(Stored data entries)
....................

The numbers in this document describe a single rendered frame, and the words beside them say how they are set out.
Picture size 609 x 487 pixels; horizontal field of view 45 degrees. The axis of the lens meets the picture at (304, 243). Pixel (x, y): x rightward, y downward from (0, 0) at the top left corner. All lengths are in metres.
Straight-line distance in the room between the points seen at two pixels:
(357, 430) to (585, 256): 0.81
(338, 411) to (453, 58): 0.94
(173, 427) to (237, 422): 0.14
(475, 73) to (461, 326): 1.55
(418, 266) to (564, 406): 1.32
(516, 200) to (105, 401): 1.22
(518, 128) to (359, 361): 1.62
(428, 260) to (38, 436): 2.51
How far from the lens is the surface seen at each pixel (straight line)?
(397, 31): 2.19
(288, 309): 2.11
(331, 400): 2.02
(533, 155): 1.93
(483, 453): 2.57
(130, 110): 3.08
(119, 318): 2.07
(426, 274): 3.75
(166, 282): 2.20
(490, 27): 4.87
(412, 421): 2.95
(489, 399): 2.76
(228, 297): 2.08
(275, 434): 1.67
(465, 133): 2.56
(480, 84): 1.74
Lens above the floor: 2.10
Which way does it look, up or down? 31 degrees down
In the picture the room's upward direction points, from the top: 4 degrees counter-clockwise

....................

■ Goal of the exercise ■
What is asked for is an exact copy of the lines above from the one containing "Picture size 609" through the one containing "Which way does", and only those.

■ Your solution ■
Picture size 609 x 487 pixels; horizontal field of view 45 degrees. The axis of the lens meets the picture at (304, 243). Pixel (x, y): x rightward, y downward from (0, 0) at the top left corner. All lengths are in metres.
Straight-line distance in the room between the points seen at two pixels:
(357, 430) to (585, 256): 0.81
(338, 411) to (453, 58): 0.94
(173, 427) to (237, 422): 0.14
(475, 73) to (461, 326): 1.55
(418, 266) to (564, 406): 1.32
(516, 200) to (105, 401): 1.22
(518, 128) to (359, 361): 1.62
(428, 260) to (38, 436): 2.51
How far from the lens is the surface seen at each pixel (straight line)?
(397, 31): 2.19
(288, 309): 2.11
(331, 400): 2.02
(533, 155): 1.93
(483, 453): 2.57
(130, 110): 3.08
(119, 318): 2.07
(426, 274): 3.75
(166, 282): 2.20
(490, 27): 4.87
(412, 421): 2.95
(489, 399): 2.76
(228, 297): 2.08
(275, 434): 1.67
(465, 133): 2.56
(480, 84): 1.74
Lens above the floor: 2.10
Which way does it look, up or down? 31 degrees down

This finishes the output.